NLP refers to the ability for software to recognize a human’s approach to speech and mimic it as an output, and has origins going back almost a century. While communications we send and receive on a daily basis generally contain commonly understood language, contracts follow a different model. Take, for example, a contract between organizations in different countries that covers services for advanced surveillance hardware; such a contract would likely require very specific and very uncommon language.
NLP can be applied as a contract is being drafted, to indicate missing attributes, for example. Or it can be used on existing documents to parse and categorize attributes with increased accuracy by considering the context of the attribute within the language of a document.
ML is one AI capability that has received a great deal of lip service in the popular press, and is often used synonymously (but incorrectly) with AI. At a base level, ML simply recognizes the patterns in data and how it is being used, then applies those patterns to future outputs.
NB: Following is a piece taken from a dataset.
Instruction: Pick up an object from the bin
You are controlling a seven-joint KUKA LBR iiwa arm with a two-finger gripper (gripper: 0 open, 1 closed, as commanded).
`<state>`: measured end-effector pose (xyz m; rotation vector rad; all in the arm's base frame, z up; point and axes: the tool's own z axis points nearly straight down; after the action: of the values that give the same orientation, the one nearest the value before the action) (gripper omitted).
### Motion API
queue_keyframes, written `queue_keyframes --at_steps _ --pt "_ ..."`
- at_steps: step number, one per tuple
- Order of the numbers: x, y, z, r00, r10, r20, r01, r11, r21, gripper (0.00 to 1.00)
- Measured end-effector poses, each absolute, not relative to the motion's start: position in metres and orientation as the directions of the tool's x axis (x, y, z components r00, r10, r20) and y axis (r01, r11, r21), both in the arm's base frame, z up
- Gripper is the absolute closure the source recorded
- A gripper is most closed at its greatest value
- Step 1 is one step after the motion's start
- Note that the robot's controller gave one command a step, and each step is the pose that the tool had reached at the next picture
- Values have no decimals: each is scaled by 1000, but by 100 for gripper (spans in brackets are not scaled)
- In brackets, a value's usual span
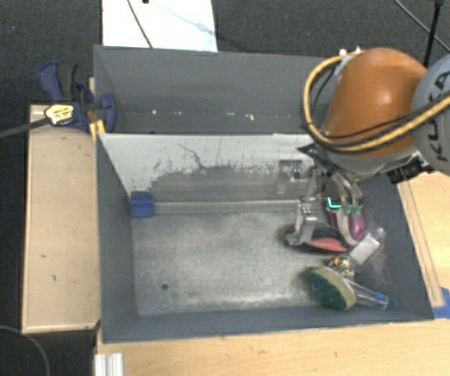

In the case of document automation, for example, the machine learning algorithm may offer users a selection of appropriate components during the initial drafting of a document. Elements such as the industry, size, and location of a customer, along with the products purchased and total deal size, can ultimately influence which contract clauses are offered, making for a more organized, simplified and efficient contract creation process, with fewer human errors and reduced risk for the organization.
Looking forward
AI is poised to integrate almost every aspect of B2B relationships regulated by enterprise contracting. AI will augment CLM strategies and simplify workflows, simultaneously saving valuable time and resources, reducing errors, and generating new business insights and predictions. Contracts are an ideal area to implement digital transformation and automation through the integration of AI and predictive analytics into contract processes. The age of AI in contracting is here; the results will speak for themselves.